Your assignment> When a line of the entries contains "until", please list that line.

○ ○ ○

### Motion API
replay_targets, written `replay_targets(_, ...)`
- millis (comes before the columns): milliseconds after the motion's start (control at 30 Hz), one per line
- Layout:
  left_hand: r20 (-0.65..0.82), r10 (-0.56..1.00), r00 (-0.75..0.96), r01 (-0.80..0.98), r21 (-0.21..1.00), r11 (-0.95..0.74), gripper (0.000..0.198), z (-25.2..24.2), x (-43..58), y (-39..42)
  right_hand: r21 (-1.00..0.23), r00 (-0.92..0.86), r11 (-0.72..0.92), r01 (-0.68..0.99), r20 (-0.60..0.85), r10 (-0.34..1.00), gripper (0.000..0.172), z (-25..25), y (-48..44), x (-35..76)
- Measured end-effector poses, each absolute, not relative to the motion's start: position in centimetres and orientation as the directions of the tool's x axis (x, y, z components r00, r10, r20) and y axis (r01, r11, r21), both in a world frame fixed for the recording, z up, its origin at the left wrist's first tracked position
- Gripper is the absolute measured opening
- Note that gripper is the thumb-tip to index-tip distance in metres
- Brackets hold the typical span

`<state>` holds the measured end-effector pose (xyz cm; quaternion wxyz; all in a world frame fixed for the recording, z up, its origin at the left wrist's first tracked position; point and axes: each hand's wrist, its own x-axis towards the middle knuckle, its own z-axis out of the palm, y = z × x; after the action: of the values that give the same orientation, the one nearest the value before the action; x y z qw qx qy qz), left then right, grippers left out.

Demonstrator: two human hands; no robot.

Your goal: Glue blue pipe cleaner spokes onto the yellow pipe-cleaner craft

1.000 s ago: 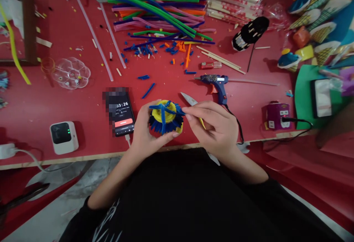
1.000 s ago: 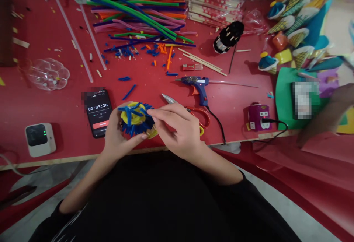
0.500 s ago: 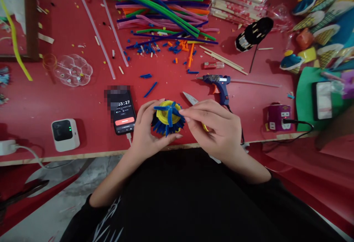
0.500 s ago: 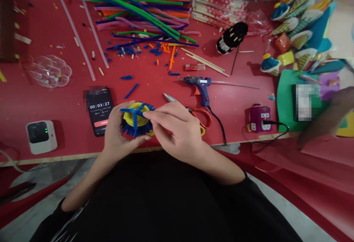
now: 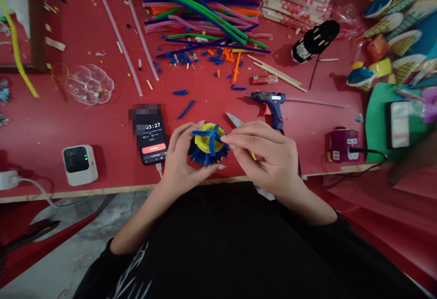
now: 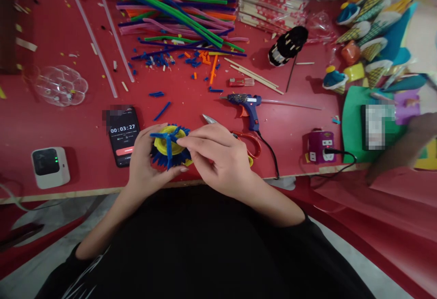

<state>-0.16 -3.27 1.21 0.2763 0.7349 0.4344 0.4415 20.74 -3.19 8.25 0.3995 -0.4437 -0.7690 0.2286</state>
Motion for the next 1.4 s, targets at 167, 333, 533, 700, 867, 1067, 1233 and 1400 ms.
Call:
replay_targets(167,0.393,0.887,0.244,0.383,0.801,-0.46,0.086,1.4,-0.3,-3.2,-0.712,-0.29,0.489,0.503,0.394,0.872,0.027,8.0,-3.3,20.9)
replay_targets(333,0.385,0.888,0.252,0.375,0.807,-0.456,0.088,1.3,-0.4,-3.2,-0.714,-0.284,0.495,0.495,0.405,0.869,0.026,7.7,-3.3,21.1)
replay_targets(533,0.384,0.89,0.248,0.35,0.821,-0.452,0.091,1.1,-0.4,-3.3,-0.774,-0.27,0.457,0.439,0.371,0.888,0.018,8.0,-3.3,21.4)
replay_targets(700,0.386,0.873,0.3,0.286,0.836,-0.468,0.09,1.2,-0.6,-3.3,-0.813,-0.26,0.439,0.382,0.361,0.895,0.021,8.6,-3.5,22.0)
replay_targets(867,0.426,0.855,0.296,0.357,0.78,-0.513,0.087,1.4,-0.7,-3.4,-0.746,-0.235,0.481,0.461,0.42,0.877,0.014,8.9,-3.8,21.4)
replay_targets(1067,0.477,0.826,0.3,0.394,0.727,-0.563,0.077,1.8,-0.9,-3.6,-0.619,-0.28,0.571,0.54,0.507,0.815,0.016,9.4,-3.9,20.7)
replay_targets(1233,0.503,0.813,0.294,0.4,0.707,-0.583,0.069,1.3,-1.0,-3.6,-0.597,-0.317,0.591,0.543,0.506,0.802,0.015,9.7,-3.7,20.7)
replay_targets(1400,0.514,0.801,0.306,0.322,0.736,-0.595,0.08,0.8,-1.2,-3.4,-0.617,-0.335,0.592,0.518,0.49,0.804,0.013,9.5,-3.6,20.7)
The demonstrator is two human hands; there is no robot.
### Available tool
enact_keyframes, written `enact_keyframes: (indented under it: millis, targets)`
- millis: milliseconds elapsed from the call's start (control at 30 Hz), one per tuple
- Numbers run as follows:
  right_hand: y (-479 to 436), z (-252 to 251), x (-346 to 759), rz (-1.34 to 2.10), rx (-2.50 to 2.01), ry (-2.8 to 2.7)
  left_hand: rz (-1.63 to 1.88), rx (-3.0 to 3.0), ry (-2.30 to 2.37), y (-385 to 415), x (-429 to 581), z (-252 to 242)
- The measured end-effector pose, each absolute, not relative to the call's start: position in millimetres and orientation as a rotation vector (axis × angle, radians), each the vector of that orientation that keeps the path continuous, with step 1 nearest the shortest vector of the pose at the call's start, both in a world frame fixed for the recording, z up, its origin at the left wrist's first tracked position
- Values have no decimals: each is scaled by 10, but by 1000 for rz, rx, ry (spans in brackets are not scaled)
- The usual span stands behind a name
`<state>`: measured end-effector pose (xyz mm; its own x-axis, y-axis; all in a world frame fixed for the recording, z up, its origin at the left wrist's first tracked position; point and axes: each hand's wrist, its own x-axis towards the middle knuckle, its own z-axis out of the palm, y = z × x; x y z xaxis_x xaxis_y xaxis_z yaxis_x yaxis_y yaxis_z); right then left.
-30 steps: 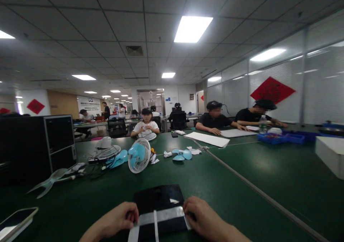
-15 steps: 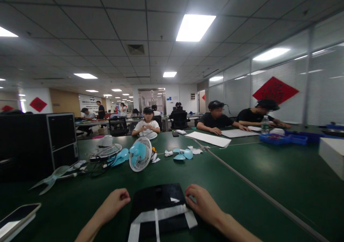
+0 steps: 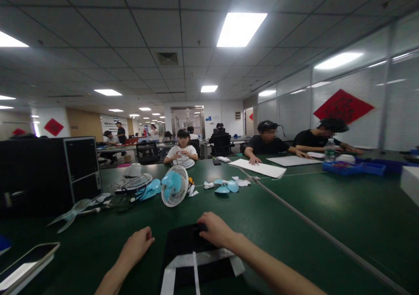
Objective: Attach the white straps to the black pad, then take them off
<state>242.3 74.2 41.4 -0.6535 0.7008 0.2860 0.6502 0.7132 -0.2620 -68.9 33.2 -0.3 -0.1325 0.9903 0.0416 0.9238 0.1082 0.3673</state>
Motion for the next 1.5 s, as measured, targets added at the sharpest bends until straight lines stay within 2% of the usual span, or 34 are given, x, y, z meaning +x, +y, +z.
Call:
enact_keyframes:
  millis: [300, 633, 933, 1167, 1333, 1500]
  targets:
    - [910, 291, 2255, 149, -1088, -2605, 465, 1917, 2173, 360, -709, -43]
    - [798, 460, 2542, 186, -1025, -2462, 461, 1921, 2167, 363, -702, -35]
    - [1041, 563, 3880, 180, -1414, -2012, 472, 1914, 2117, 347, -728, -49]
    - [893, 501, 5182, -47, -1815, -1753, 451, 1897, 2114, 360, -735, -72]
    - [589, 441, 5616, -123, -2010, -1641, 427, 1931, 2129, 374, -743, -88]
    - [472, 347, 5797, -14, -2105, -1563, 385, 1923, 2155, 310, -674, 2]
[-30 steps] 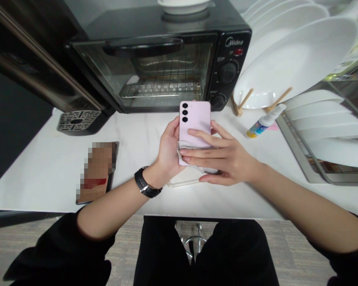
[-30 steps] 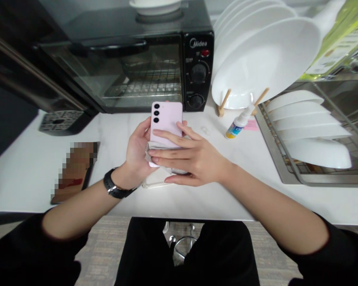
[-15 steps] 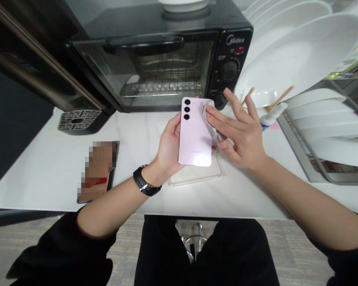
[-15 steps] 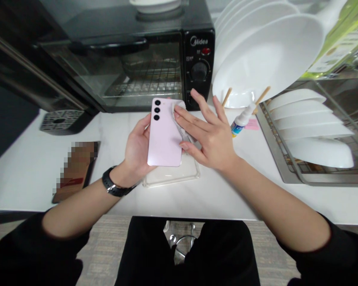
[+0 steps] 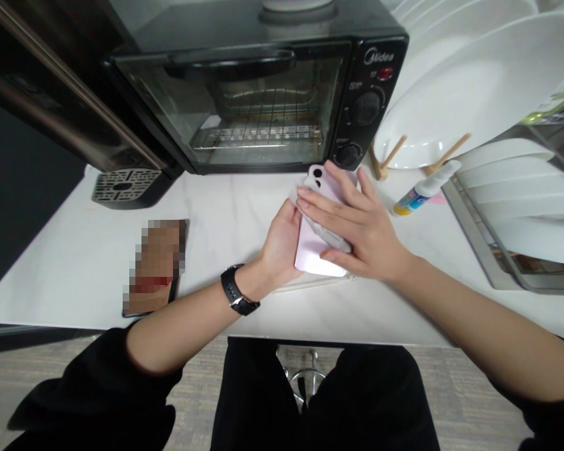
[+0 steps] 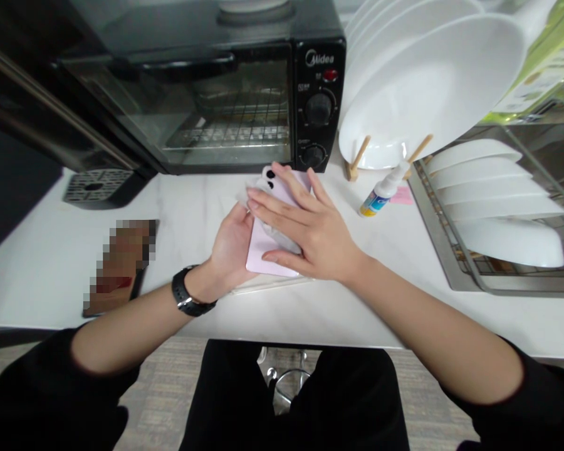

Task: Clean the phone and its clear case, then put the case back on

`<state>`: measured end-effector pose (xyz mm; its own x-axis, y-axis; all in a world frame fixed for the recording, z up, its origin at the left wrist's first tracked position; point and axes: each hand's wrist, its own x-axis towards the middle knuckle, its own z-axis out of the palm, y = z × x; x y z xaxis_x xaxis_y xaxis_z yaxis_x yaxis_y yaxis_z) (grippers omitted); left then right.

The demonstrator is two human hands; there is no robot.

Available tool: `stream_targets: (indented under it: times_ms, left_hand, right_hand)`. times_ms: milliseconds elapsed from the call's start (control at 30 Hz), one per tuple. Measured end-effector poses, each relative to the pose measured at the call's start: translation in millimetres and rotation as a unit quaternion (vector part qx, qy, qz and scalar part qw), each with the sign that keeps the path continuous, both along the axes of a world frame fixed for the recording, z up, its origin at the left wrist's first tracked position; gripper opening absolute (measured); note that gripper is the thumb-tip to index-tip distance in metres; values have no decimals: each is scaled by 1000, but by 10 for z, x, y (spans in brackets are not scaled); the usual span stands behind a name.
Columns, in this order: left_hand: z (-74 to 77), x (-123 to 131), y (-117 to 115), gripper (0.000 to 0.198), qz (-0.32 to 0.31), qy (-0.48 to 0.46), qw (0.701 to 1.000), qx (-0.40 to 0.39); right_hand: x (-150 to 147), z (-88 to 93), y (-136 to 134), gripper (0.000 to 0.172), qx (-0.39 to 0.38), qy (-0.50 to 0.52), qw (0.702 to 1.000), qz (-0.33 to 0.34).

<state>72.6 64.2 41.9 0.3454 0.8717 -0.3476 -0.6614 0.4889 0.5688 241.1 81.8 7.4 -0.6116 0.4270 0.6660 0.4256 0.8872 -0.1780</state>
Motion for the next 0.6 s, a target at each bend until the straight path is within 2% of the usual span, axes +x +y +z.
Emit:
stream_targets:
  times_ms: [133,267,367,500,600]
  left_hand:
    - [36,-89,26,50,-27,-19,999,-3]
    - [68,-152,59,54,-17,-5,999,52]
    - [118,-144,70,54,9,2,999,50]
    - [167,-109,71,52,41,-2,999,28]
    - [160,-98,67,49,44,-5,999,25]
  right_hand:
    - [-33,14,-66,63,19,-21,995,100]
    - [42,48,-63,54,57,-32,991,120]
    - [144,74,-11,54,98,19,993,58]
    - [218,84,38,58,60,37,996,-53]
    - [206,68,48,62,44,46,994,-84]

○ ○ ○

Solution>
Motion for the next 1.5 s, as measured, targets added at the sharpest bends until straight lines stay within 2% of the usual span, or 34 are given, x, y, z meaning +x, +y, +z.
Motion for the next 0.6 s, a target at each bend until the straight path is within 2% of the usual span, axes +x +y +z.

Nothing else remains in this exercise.